Prem Watsa: Lean Years in Investing: A Reality for Even the Best

Johnny HopkinsPrem WatsaLeave a Comment

In his 2000 Fairfax Financial Shareholder Letter, Prem Watsa discusses Fairfax’s underperformance, noting that for the first time in two consecutive years, the company did not achieve a return on equity above 20%, earning only 4.1% in 2000.

The company’s low stock price attracted “deep value” investors as it appeared undervalued. Despite these short-term setbacks, Watsa emphasizes Fairfax’s commitment to long-term growth and resilience, highlighting its historical success with a compounded annual growth rate of 37% in book value per share and 33% in stock price.

He remains optimistic about the company’s future prospects, stressing the importance of long-term focus over short-term fluctuations.

Here’s an excerpt from the letter:

I was too optimistic! For the fourth time in 15 years and the first consecutive two year period, we did not earn a return on equity in excess of 20%. We earned 4.1% on shareholders’ equity in 2000 (versus 11.4% for the TSE300) —another year of very low returns on equity and again, for the second year in a row, a return less than the TSE300.

Our low stock price attracted many ‘‘deep value’’ investors. For most of 2000, Fairfax was worth more dead than alive and, given our results, it was easy to see why! Having admitted to very disappointing results in the last two years, I want to remind you again that since we began in September 1985, our company has always been run for the long-term.

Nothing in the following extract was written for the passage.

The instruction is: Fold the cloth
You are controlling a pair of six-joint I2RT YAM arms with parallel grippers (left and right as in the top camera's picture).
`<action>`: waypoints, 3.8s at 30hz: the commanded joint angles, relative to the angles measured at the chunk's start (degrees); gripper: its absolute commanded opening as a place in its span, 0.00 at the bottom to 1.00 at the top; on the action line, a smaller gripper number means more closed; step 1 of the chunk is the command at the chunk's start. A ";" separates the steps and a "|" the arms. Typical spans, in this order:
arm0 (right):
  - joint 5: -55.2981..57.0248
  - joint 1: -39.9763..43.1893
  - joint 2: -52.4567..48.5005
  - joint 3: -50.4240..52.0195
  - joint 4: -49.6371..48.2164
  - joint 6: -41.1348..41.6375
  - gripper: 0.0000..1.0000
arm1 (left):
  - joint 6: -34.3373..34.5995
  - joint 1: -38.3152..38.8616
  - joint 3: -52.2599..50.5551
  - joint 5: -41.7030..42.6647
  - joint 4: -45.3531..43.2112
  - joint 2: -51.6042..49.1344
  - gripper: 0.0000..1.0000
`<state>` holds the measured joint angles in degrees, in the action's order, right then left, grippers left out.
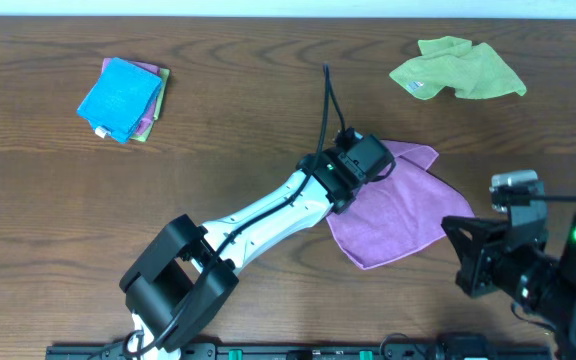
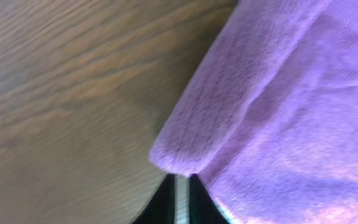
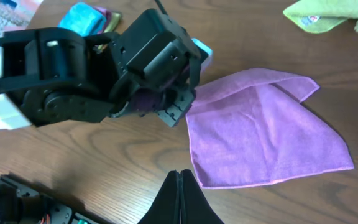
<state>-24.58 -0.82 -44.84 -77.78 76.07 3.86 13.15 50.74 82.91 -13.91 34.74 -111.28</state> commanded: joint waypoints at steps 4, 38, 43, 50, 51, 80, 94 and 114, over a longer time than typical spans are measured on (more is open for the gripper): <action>0.11 0.22 1.62 -0.13 0.85 0.57 0.01 | -0.22 -0.07 -0.35 6.45 -1.22 -2.67 0.06; 2.10 0.22 0.44 -0.11 3.41 0.35 0.02 | 2.34 -8.72 -0.37 2.05 4.83 -13.11 0.06; 2.08 0.22 -2.80 1.55 2.51 0.37 0.01 | 4.96 -12.24 -0.37 2.16 9.68 -13.09 0.06; -0.44 -0.04 -11.26 10.21 -3.85 3.85 0.01 | 5.35 -15.61 -0.37 2.40 12.15 -13.09 0.06; -1.51 -0.20 -12.61 11.61 -5.05 3.82 0.02 | 5.35 -16.04 -0.37 2.40 12.20 -13.09 0.06; 23.06 -20.00 -55.43 21.44 -30.34 31.34 0.02 | 5.03 -24.57 -0.37 9.51 13.77 -13.09 0.06; 15.06 -29.88 -63.49 21.44 -34.49 32.35 0.01 | 5.05 -26.08 -0.37 9.49 15.13 -13.09 0.06; 9.44 -41.72 -63.39 21.44 -27.02 33.83 0.02 | 3.08 -36.44 5.46 9.51 13.75 -13.09 0.06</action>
<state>-13.76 -40.27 -105.06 -58.96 49.04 36.86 17.56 15.73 85.62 -2.96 49.19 -121.75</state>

We have stressed many times over the years and more recently in our November 1999 letter to you, our shareholders, that ‘‘we will accept short term volatility in our earnings for better long-term results’’. While the future is always uncertain, I continue to believe that the long-term prospects for Fairfax have never been brighter.

Before discussing 2000 (easier to discuss the past than the present!), let me reiterate Fairfax’s excellent long-term track record which has been achieved during the longest and toughest down-cycle in the history of the property and casualty business. Book value per share has compounded at 37% annually, while our stock price, even after the recent declines in 1999 and 2000, has compounded at 33% annually.